- Genre: Game show
- Created by: Sande Stewart
- Directed by: Bruce Burmester
- Presented by: Nipsey Russell with Lee Menning
- Announcer: Gene Wood John Harlan
- Theme music composer: Bob Cobert
- Country of origin: United States
- No. of episodes: 65

Production
- Producer: Sande Stewart
- Running time: approx. 26 minutes
- Production company: Sande Stewart Productions

Original release
- Network: NBC
- Release: September 23 – December 20, 1985

= Your Number's Up =

Your Number's Up is a game show that aired on NBC from September 23 to December 20, 1985. The show was hosted by Nipsey Russell with Lee Menning as co-host. Announcing duties were handled by Gene Wood for the first month and John Harlan for the rest of the run, with Johnny Haymer and Johnny Gilbert as substitutes.

This show was the first series produced by Sande Stewart, son of game show producer Bob Stewart. Your Number's Up was put up against the elder Stewart's The $25,000 Pyramid on CBS at 10:00 AM Eastern. Most of the staff from Bob Stewart Productions also worked in the production of this series.

==Rules==
Three on-stage contestants, two new challengers and one returning champion, were each given one point at the outset of the game, indicated by diamonds on the front of their podiums. Encircling the contestants' podiums was an electronic wheel with digits 0–9, blank spaces, and a car symbol. The digits and symbols were spaced so that the wheel would stop with either a blank at one contestant's position and a digit at the other two, or a car at one position and blanks at the others.

The contestant in control spun the wheel by pulling a lever. If it stopped on two digits and a blank, the contestant with the blank was read the first halves of two riddle-type phrases, each with an acronym to be filled in. An example of these would be as follows:

"When T.O. speaks..."

"As predicted, the I.O.M...."

After the contestant selected one of the two phrases, the host read its second half to the other two contestants. (Example: after selecting the first phrase above, the host read "...all of the House listens." Answer: Tip O'Neill, who was serving as Speaker of the United States House of Representatives at the time.) The first contestant to buzz-in and fill in the acronym correctly scored one point and spun the wheel for the next turn; incorrect guesses deducted one point, but scores could never go below zero. If neither opponent guessed correctly, the contestant who selected the riddle won $50 and spun the wheel, but did not score any points. The first contestant to score six points won the game and $500.
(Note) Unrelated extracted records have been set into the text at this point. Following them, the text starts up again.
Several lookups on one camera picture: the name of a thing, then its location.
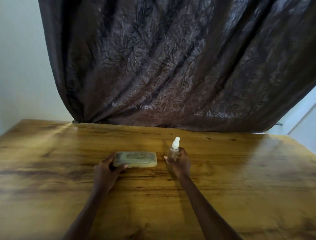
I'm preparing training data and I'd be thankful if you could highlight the person's left hand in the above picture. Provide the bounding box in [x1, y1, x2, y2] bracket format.
[93, 152, 129, 193]

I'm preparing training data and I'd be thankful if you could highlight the person's right hand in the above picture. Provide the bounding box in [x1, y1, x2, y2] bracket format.
[164, 147, 191, 177]

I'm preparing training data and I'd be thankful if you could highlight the clear spray bottle white cap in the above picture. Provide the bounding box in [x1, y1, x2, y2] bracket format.
[167, 137, 182, 162]

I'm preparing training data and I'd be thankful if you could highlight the grey-green glasses case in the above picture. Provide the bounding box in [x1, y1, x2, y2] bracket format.
[113, 151, 158, 168]

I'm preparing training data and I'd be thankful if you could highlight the person's right forearm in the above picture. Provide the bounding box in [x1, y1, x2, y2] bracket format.
[178, 174, 243, 240]

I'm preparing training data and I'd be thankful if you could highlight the person's left forearm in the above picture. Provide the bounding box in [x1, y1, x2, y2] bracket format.
[62, 188, 108, 240]

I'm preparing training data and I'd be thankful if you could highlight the dark brown leaf-patterned curtain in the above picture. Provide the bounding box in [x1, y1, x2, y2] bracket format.
[38, 0, 316, 133]

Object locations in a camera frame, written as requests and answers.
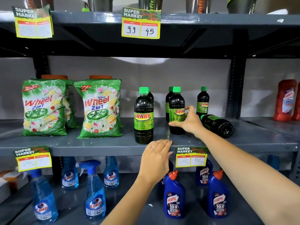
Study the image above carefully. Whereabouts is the person's right hand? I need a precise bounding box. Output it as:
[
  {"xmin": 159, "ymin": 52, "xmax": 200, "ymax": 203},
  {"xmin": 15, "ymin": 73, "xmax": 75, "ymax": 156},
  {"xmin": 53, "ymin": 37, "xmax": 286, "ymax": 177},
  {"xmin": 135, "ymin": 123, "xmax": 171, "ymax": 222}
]
[{"xmin": 168, "ymin": 105, "xmax": 207, "ymax": 139}]

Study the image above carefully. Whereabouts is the person's left hand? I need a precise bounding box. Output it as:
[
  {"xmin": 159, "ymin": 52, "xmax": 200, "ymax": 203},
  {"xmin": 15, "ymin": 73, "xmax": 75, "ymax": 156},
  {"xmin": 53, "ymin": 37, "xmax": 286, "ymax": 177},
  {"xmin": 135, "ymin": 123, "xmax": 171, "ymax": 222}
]
[{"xmin": 138, "ymin": 139, "xmax": 174, "ymax": 183}]

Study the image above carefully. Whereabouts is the person's right forearm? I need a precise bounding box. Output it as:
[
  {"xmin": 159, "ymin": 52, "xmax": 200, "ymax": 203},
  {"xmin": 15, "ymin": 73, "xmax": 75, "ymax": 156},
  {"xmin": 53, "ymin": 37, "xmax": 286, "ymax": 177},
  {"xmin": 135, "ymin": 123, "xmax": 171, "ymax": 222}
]
[{"xmin": 196, "ymin": 127, "xmax": 300, "ymax": 225}]

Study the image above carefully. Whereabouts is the person's left forearm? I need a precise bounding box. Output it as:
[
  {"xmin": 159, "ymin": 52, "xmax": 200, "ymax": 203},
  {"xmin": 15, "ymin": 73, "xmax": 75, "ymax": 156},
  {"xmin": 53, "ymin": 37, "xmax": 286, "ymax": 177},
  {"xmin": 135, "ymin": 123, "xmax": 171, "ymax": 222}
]
[{"xmin": 101, "ymin": 174, "xmax": 165, "ymax": 225}]

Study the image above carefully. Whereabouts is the blue toilet cleaner bottle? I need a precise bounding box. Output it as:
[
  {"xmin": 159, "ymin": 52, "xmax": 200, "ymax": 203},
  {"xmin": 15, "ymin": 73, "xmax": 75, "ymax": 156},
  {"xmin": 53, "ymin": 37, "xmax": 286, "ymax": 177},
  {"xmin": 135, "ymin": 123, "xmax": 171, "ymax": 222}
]
[
  {"xmin": 196, "ymin": 159, "xmax": 214, "ymax": 186},
  {"xmin": 207, "ymin": 170, "xmax": 230, "ymax": 219},
  {"xmin": 159, "ymin": 160, "xmax": 174, "ymax": 188},
  {"xmin": 163, "ymin": 170, "xmax": 186, "ymax": 219}
]

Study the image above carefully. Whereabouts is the yellow green price tag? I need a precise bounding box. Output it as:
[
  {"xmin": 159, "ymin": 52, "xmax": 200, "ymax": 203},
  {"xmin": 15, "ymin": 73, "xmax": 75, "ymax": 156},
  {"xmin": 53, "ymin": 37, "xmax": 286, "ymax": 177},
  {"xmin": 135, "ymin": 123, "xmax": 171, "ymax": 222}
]
[
  {"xmin": 175, "ymin": 147, "xmax": 209, "ymax": 168},
  {"xmin": 121, "ymin": 7, "xmax": 162, "ymax": 39},
  {"xmin": 12, "ymin": 5, "xmax": 54, "ymax": 39},
  {"xmin": 14, "ymin": 146, "xmax": 52, "ymax": 172}
]

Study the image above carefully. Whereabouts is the blue glass cleaner spray bottle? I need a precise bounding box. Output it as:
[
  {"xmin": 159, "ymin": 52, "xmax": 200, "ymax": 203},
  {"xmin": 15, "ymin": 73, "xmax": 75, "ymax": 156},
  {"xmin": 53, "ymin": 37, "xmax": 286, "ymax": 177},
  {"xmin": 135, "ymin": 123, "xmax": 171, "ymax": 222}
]
[
  {"xmin": 28, "ymin": 169, "xmax": 58, "ymax": 224},
  {"xmin": 79, "ymin": 160, "xmax": 106, "ymax": 220},
  {"xmin": 103, "ymin": 156, "xmax": 119, "ymax": 189},
  {"xmin": 62, "ymin": 157, "xmax": 79, "ymax": 190}
]

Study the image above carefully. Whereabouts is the green detergent powder packet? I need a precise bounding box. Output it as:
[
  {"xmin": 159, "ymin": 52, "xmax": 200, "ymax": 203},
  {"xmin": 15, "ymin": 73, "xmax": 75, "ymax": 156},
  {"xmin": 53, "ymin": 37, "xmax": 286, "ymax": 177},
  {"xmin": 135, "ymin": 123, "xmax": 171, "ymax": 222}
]
[
  {"xmin": 63, "ymin": 80, "xmax": 79, "ymax": 129},
  {"xmin": 116, "ymin": 80, "xmax": 125, "ymax": 128},
  {"xmin": 74, "ymin": 79, "xmax": 124, "ymax": 139},
  {"xmin": 22, "ymin": 80, "xmax": 68, "ymax": 137}
]

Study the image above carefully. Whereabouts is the grey metal shelving rack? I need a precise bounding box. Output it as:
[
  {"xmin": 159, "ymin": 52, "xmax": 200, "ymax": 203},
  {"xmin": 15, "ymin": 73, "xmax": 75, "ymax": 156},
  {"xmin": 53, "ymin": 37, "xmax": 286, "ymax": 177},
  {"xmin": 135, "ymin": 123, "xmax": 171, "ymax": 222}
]
[{"xmin": 0, "ymin": 9, "xmax": 300, "ymax": 225}]

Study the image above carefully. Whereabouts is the red cleaner bottle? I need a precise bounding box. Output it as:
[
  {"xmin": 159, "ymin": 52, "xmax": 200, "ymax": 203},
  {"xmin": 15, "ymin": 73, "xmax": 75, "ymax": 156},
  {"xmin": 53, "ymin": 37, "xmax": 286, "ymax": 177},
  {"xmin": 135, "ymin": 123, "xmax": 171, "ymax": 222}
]
[
  {"xmin": 292, "ymin": 82, "xmax": 300, "ymax": 121},
  {"xmin": 273, "ymin": 79, "xmax": 298, "ymax": 122}
]

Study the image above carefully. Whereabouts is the steel shaker tumbler green lid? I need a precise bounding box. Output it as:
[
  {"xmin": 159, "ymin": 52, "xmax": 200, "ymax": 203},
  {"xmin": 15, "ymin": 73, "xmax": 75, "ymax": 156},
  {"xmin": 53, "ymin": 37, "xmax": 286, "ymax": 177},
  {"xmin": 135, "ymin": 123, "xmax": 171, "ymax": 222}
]
[{"xmin": 227, "ymin": 0, "xmax": 258, "ymax": 14}]

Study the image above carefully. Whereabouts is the cardboard box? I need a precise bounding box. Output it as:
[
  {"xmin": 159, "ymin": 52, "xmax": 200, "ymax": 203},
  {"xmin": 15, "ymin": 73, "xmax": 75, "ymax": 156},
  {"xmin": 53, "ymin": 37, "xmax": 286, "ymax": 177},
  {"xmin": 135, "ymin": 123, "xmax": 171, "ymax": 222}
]
[{"xmin": 0, "ymin": 170, "xmax": 26, "ymax": 204}]

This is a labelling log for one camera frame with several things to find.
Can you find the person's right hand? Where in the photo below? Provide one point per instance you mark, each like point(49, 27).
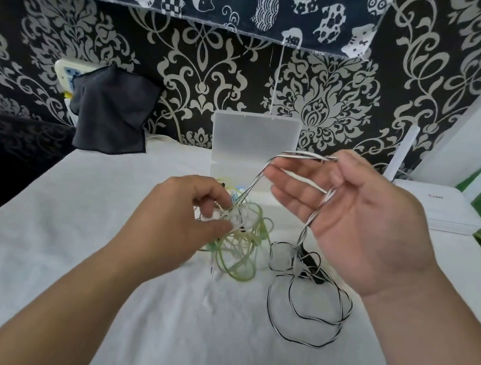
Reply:
point(374, 231)

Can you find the person's left hand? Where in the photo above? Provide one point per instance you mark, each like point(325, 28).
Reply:
point(169, 224)

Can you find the person's right thumb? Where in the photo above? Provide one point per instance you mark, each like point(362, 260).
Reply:
point(356, 166)

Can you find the person's right little finger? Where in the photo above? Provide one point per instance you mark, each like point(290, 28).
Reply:
point(305, 221)

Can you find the person's right middle finger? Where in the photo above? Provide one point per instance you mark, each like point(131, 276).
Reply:
point(293, 183)

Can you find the person's left thumb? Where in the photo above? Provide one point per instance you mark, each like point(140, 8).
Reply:
point(217, 227)

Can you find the person's left forearm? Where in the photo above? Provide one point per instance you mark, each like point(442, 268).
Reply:
point(67, 312)

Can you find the person's right forearm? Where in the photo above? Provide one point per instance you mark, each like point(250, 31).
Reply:
point(435, 344)

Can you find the translucent plastic box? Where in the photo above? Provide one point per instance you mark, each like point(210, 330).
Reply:
point(252, 140)

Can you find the white router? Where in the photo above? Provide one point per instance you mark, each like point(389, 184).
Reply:
point(443, 207)

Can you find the dark grey cloth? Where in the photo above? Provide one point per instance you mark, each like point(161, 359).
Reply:
point(111, 116)

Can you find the white wall socket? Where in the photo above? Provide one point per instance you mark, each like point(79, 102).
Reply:
point(67, 71)

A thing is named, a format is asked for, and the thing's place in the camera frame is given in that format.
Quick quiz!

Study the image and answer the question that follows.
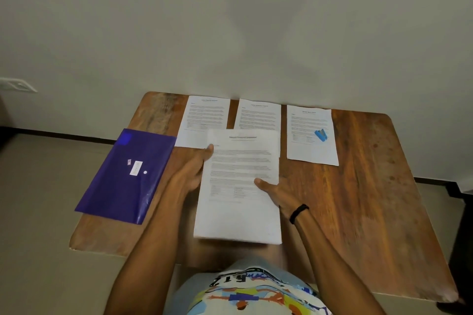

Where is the colourful printed shirt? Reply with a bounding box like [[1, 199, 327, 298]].
[[163, 257, 333, 315]]

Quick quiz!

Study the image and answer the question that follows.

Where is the white wall socket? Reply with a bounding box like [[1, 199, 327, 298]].
[[0, 77, 38, 93]]

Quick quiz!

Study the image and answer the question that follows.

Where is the dark furniture piece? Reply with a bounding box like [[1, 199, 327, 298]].
[[436, 182, 473, 315]]

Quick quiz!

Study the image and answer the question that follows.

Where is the person's left hand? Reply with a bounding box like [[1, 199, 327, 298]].
[[170, 144, 214, 194]]

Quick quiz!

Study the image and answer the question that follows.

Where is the black wristband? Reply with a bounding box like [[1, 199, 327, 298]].
[[289, 204, 310, 225]]

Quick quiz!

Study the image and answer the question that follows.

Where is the wooden table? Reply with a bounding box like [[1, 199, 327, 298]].
[[69, 91, 459, 303]]

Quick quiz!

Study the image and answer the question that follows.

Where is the white printed paper sheet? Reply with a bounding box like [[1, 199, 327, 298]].
[[234, 99, 282, 132], [174, 95, 231, 149], [287, 105, 339, 167]]

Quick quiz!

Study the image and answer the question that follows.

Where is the person's left forearm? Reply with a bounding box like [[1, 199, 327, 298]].
[[104, 182, 198, 315]]

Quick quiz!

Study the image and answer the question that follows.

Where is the stack of white printed papers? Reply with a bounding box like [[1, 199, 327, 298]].
[[193, 128, 282, 245]]

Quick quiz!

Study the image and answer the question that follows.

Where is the person's right forearm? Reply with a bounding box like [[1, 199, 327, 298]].
[[292, 208, 387, 315]]

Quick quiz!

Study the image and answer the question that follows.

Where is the person's right hand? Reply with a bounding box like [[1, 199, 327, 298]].
[[254, 178, 304, 220]]

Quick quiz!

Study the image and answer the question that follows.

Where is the blue plastic document folder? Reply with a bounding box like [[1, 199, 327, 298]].
[[75, 128, 177, 225]]

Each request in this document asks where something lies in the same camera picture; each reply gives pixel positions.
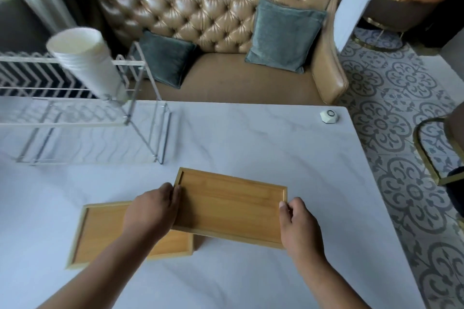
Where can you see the tan tufted leather sofa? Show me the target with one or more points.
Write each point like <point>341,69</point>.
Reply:
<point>224,37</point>

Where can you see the white hexagonal call button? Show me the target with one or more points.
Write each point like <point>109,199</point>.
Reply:
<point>329,116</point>

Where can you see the person's left forearm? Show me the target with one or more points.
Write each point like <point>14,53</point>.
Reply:
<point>98,276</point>

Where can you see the person's right hand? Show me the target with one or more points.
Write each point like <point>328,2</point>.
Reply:
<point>301,229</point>

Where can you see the dark teal cushion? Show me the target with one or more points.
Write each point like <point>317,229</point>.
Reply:
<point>165,57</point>

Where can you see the wooden rectangular tray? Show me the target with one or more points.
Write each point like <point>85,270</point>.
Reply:
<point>101,232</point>
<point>228,205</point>

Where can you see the person's right thumb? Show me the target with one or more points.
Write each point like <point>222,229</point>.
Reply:
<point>284,212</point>

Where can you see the gold frame chair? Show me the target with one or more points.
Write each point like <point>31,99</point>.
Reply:
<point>440,153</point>

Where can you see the person's left thumb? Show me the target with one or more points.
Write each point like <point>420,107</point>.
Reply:
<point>177,198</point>

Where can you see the person's left hand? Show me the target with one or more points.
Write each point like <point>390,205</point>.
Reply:
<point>152,211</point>

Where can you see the light teal cushion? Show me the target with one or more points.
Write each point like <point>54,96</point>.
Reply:
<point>284,35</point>

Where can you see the person's right forearm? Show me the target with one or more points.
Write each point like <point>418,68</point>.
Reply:
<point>326,283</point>

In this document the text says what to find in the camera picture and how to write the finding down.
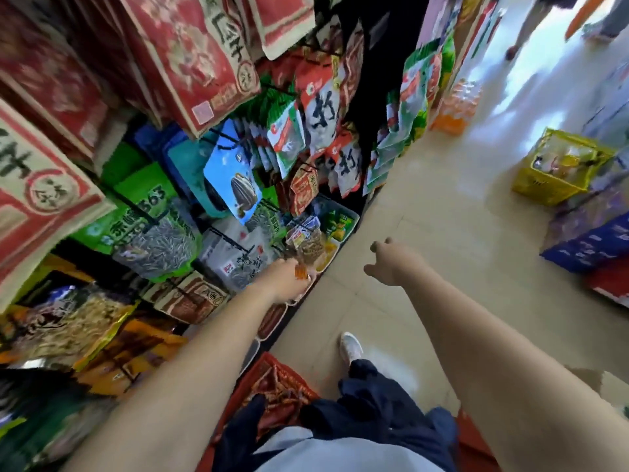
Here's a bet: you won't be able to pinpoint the red brown snack packet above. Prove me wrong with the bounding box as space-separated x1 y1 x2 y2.
243 363 317 440

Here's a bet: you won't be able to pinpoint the teal snack packet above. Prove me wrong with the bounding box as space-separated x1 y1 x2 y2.
167 137 232 218

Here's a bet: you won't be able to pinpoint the person's left forearm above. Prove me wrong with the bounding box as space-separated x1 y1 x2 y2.
61 284 279 472

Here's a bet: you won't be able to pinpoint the grey shirt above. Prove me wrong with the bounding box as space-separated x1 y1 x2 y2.
255 426 434 472

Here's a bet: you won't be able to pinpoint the red carton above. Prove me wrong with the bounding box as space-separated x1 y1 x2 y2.
584 260 629 308

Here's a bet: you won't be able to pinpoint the row of green white packets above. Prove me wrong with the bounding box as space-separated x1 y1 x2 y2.
363 38 458 197

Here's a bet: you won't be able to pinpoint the pack of orange bottles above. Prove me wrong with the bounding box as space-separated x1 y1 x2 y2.
431 80 483 136

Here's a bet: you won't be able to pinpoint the white shelf tray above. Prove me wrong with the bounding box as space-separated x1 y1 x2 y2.
240 270 322 375

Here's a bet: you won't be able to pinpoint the orange snack packet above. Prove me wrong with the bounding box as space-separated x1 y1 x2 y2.
74 318 188 398

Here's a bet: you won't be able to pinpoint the yellow brown nut packet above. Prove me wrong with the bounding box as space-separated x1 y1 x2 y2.
0 285 139 370

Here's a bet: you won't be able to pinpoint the dark blue trousers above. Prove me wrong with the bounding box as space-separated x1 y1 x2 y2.
213 359 461 472

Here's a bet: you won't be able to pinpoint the yellow shopping basket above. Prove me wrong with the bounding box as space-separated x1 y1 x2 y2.
511 128 618 208

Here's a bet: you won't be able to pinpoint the green sunflower seed packet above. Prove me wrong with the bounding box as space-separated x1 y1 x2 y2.
71 162 203 284

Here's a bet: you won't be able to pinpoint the grey white seed packet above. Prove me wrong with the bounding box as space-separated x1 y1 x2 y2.
199 226 277 291

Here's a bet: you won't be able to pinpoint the person's right hand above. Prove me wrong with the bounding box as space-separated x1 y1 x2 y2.
364 238 429 288

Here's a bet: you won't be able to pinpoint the blue carton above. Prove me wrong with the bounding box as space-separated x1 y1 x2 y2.
540 225 629 276

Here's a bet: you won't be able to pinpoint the brown striped snack packet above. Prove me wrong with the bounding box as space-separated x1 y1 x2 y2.
140 271 232 326

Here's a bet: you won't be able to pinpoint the white red green snack packet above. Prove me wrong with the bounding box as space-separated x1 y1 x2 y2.
267 100 308 178

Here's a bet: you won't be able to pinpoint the red patterned paper bag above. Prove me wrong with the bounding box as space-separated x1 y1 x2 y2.
0 99 117 311
117 0 262 139
0 0 129 160
245 0 316 61

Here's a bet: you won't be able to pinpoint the clear brown snack packet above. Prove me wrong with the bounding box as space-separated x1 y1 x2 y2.
285 216 328 282

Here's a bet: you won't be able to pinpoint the person's left hand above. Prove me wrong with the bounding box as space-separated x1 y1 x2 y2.
255 258 318 305

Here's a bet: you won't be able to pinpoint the person's right forearm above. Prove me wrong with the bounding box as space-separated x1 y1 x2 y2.
403 263 629 472

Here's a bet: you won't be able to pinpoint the dark green snack packet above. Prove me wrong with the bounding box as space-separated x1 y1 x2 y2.
0 368 116 472

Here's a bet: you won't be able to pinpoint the yellow green snack packet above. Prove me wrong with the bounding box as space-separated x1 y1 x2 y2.
314 199 360 245

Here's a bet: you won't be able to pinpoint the blue sunflower seed packet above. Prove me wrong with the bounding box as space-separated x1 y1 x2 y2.
203 119 264 226

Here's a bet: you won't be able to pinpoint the white shoe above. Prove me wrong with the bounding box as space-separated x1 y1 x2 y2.
339 331 365 365

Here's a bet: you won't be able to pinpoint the small red snack packet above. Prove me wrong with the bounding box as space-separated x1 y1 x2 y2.
289 164 320 217

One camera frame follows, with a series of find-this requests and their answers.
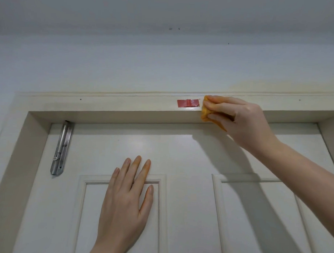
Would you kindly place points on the person's left little finger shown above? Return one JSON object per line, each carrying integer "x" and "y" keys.
{"x": 113, "y": 179}

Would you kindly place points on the red tape strip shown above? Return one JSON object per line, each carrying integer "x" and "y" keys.
{"x": 187, "y": 103}

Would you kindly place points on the person's right forearm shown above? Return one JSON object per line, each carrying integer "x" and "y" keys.
{"x": 310, "y": 179}

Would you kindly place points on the person's left forearm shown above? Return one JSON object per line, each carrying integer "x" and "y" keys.
{"x": 110, "y": 250}

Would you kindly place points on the white panelled door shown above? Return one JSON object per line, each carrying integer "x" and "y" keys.
{"x": 187, "y": 164}

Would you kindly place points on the person's right fingers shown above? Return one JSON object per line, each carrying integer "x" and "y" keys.
{"x": 221, "y": 107}

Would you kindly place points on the person's right hand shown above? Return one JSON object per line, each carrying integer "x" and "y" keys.
{"x": 249, "y": 125}

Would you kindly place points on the person's left middle finger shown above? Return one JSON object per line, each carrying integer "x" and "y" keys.
{"x": 134, "y": 170}

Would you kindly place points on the orange cleaning cloth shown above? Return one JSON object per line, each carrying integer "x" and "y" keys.
{"x": 205, "y": 115}

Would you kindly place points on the cream door frame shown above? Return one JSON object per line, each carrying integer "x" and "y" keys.
{"x": 115, "y": 109}

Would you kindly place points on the person's left thumb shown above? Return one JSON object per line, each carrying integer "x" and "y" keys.
{"x": 147, "y": 199}

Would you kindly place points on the person's left hand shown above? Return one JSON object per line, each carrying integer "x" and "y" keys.
{"x": 120, "y": 210}

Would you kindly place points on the metal door bolt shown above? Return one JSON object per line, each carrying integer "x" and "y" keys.
{"x": 61, "y": 148}

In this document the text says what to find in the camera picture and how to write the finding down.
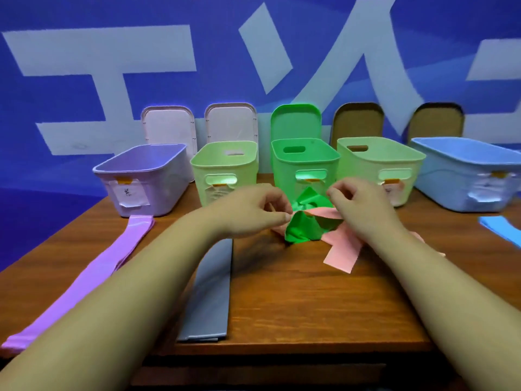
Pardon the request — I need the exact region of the person's right hand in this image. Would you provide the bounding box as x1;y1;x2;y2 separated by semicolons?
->
326;177;404;246

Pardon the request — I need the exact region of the person's left hand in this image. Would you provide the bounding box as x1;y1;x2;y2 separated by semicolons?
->
209;183;294;240

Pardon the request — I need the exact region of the person's left forearm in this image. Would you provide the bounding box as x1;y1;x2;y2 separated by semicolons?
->
0;207;229;391

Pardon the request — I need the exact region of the person's right forearm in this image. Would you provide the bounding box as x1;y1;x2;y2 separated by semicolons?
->
366;222;521;391

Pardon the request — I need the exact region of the large light green plastic bin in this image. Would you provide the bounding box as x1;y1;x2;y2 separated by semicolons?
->
336;137;427;208

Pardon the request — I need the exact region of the white paper label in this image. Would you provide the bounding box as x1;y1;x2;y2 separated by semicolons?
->
382;179;406;206
467;172;516;204
109;178;151;208
205;183;237;202

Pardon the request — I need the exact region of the brown bin lid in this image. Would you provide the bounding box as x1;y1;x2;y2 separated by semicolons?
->
406;102;465;145
331;102;385;149

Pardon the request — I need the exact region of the small light green plastic bin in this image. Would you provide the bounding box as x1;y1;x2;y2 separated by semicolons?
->
190;141;260;208

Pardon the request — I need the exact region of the green bin lid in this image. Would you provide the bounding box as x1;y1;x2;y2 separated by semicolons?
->
270;103;322;141

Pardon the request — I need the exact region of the blue plastic bin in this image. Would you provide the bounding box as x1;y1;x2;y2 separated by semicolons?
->
410;137;521;213

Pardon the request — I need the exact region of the white bin lid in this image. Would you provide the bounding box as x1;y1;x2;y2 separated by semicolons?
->
204;102;259;156
140;106;198;183

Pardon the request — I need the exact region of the purple plastic bin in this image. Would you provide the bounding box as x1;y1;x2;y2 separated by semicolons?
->
92;143;192;219

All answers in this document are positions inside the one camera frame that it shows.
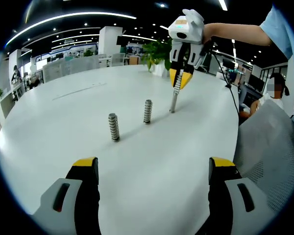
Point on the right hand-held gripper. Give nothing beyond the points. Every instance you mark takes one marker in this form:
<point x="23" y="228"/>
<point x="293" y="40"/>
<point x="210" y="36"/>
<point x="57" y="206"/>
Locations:
<point x="183" y="29"/>

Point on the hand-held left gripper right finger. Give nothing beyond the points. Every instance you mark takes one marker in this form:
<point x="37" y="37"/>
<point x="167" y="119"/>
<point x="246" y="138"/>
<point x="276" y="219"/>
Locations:
<point x="225" y="195"/>

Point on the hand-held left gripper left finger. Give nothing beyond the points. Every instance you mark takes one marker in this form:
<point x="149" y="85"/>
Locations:
<point x="71" y="195"/>

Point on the metal coil spring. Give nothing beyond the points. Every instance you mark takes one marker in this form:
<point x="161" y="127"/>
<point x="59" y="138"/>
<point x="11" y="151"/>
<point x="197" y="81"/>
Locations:
<point x="114" y="128"/>
<point x="148" y="111"/>
<point x="178" y="84"/>

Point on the person's right forearm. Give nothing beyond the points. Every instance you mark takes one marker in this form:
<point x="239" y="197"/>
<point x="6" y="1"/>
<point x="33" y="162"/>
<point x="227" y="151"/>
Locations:
<point x="235" y="31"/>

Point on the green potted plant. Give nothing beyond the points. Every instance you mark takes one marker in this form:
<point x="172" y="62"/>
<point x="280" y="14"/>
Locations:
<point x="159" y="52"/>

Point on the grey mesh chair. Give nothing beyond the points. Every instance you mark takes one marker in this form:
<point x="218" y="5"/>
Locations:
<point x="267" y="151"/>

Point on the person's body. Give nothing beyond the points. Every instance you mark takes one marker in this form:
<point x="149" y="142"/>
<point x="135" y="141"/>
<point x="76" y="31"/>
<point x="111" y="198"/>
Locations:
<point x="286" y="36"/>

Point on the white desk partition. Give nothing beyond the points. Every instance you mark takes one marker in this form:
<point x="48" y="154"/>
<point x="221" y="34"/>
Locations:
<point x="68" y="67"/>

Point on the small green plant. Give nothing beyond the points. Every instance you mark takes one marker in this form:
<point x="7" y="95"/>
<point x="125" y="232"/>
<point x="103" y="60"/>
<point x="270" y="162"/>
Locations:
<point x="0" y="93"/>
If the car symbol appeared under a contestant's pointer, that contestant attempted to guess which digit was hidden under a question mark on a car's license plate. The first three weeks of the series used a new plate for each attempt. Later, a single plate was used, with previous incorrect digits automatically eliminated from each subsequent attempt. Guessing correctly won the contestant the car regardless of the game's outcome.

===Audience game===
A correct answer by a contestant added his/her digit to a board hanging above the stage. At any point during the game, if the last four digits of any studio audience member's phone number appeared on the board (in any order, not necessarily in sequence), he/she came up on stage to predict which contestant would win the game. A maximum of three audience members could participate in this manner during any one game, with each choosing a different contestant. An audience member who correctly predicted the winner received a trip.

If a digit was duplicated in an audience member's phone number, they had to wait until all instances of that digit were placed on the board. For example, an audience member with "1234" needed one of each digit to come on stage, while one with "5555" needed four 5's to be eligible. The board was cleared at the start of each new game.

==Bonus round==
The winner drew a postcard sent in by a home viewer, who immediately won $1,000. Prior to the first episode, postcards were obtained via an ad in TV Guide; during the show's run, viewers with telephone numbers whose last four digits appeared on the main game board were eligible to send in cards. The contestant then had 60 seconds to reveal the last four digits of the chosen viewer's phone number. He/she selected a digit 0–9 from a board which resembled a touch-tone phone keypad, with an acronym displayed below each digit, and a clue was read. (Example: T.P.E. delivered the mail by horse – answer: The Pony Express.) If the contestant answered correctly, all instances of the chosen digit in the home viewer's phone number (if any) were revealed and the digit was removed from the board. If the contestant answered incorrectly or passed, a new acronym was put below that digit.

The contestant won $100 for each correct answer, or $5,000 for revealing the entire number. If the contestant won the bonus game on any day from Monday through Thursday, the home viewer received an additional $1,000; a Friday win awarded $5,000 more. After the series was canceled, 15 home viewers won $1,000 each in a random drawing from the unused postcards.